**PROBLEM TO SOLVE:** Write the data below out again, with each line matching the original.

**DATA SECTION:**
• • • • •

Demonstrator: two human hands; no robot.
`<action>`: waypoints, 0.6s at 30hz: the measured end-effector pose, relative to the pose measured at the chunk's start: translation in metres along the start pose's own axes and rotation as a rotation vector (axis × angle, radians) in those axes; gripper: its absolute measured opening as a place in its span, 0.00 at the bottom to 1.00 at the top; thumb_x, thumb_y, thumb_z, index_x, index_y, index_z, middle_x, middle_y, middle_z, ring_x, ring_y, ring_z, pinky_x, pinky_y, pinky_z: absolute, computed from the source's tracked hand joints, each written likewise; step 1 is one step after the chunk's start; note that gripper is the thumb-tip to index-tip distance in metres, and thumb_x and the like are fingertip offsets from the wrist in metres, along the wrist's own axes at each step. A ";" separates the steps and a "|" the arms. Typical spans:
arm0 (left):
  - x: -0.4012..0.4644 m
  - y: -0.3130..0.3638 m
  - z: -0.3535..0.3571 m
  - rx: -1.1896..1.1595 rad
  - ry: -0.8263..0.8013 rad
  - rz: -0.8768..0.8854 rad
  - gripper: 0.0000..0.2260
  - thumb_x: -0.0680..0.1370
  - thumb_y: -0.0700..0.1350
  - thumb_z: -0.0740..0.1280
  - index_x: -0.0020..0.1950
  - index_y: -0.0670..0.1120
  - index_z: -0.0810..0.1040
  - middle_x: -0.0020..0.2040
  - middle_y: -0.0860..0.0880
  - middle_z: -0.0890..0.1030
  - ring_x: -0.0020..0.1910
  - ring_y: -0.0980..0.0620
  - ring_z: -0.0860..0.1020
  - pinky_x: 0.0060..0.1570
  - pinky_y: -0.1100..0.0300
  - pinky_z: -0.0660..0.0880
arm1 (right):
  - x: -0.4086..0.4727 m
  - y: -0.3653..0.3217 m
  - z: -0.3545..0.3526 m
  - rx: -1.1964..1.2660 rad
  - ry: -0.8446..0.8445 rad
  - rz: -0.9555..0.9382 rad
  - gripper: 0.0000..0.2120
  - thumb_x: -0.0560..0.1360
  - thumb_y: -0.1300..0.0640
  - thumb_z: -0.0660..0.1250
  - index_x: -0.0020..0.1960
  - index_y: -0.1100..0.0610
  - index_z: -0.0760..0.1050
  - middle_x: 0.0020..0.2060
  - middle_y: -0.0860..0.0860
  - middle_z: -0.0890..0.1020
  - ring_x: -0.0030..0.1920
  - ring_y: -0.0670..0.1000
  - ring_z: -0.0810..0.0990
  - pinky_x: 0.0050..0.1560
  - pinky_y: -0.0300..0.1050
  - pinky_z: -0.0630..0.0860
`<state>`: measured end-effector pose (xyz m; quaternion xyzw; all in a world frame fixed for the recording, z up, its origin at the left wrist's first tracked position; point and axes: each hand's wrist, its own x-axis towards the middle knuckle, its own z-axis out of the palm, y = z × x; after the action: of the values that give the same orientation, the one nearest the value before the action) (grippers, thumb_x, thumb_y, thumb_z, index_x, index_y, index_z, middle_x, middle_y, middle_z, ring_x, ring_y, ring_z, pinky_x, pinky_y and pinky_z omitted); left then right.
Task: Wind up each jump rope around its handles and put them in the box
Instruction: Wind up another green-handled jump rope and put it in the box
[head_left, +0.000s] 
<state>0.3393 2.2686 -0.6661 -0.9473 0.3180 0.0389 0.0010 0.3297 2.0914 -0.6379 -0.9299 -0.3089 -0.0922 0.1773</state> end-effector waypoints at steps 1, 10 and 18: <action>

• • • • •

**COMPLETED EXERCISE:**
Demonstrator: two human hands; no robot.
`<action>`: waypoints, 0.6s at 30hz: the measured end-effector pose, relative to the pose measured at the chunk's start: translation in metres along the start pose's own axes and rotation as a rotation vector (axis × angle, radians) in those axes; gripper: its absolute measured opening as a place in its span, 0.00 at the bottom to 1.00 at the top; thumb_x, thumb_y, thumb_z, index_x, index_y, index_z, middle_x, middle_y, middle_z, ring_x, ring_y, ring_z, pinky_x, pinky_y, pinky_z: absolute, computed from the source's tracked hand joints, each written likewise; step 1 is one step after the chunk's start; note that gripper is the thumb-tip to index-tip distance in metres, and thumb_x and the like are fingertip offsets from the wrist in metres, along the wrist's own axes at each step. A ";" separates the steps and a "|" the arms. Typical spans:
arm0 (left):
  - x: -0.4012..0.4644 m
  - y: -0.3130..0.3638 m
  - z: -0.3535..0.3571 m
  - rx: -1.1896..1.1595 rad
  - ry: -0.8263..0.8013 rad
  - rz: -0.8768..0.8854 rad
  - gripper: 0.0000..0.2260
  - thumb_x: -0.0680..0.1370
  - thumb_y: -0.0700..0.1350
  - thumb_z: -0.0740..0.1280
  - index_x: -0.0020..0.1950
  - index_y: -0.0670..0.1120
  - index_z: -0.0810..0.1040
  - middle_x: -0.0020..0.2040
  - middle_y: -0.0860..0.0880
  - middle_z: -0.0890..0.1030
  - ring_x: -0.0020..0.1910
  - ring_y: -0.0980..0.0620
  - ring_z: -0.0860..0.1020
  - pinky_x: 0.0060..0.1570
  - pinky_y: -0.1100..0.0300
  - pinky_z: -0.0660..0.0880
arm1 (right):
  - x: -0.4086..0.4727 m
  - y: -0.3653..0.3217 m
  - z: -0.3545..0.3526 m
  - rx: -1.1964..1.2660 rad
  - ry: -0.8446..0.8445 rad
  - rz: -0.9555..0.9382 rad
  - gripper: 0.0000..0.2120
  - thumb_x: -0.0560..0.1360
  - thumb_y: -0.1300..0.0640
  - thumb_z: -0.0660..0.1250
  - index_x: -0.0020..0.1960
  - index_y: -0.1100..0.0610
  - index_z: -0.0760..0.1050
  - middle_x: 0.0020..0.2060
  - middle_y: -0.0860..0.0860
  - middle_z: -0.0890..0.1020
  - ring_x: -0.0030..0.1920
  - ring_y: -0.0670..0.1000
  - ring_z: -0.0810..0.0990
  - pinky_x: 0.0050..0.1560
  - pinky_y: -0.0300..0.1050
  - pinky_z: -0.0630..0.0860
`<state>`: measured end-effector pose (xyz m; quaternion xyzw; all in a world frame fixed for the recording, z up, its origin at the left wrist's first tracked position; point and axes: each hand's wrist, its own x-axis towards the middle knuckle, its own z-axis out of the palm, y = z × x; after the action: of the values that give the same orientation, the one nearest the value before the action) (grippers, thumb_x, thumb_y, thumb_z, index_x, index_y, index_z, middle_x, middle_y, middle_z, ring_x, ring_y, ring_z, pinky_x, pinky_y and pinky_z omitted); left then right.
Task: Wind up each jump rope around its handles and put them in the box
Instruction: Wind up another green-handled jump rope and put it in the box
[head_left, +0.000s] 
<state>0.3393 2.2686 -0.6661 -0.9473 0.3180 0.0389 0.0010 0.3297 2.0914 -0.6379 -0.9299 -0.3089 -0.0922 0.1773</state> end-effector waypoints at steps 1, 10 and 18: <action>

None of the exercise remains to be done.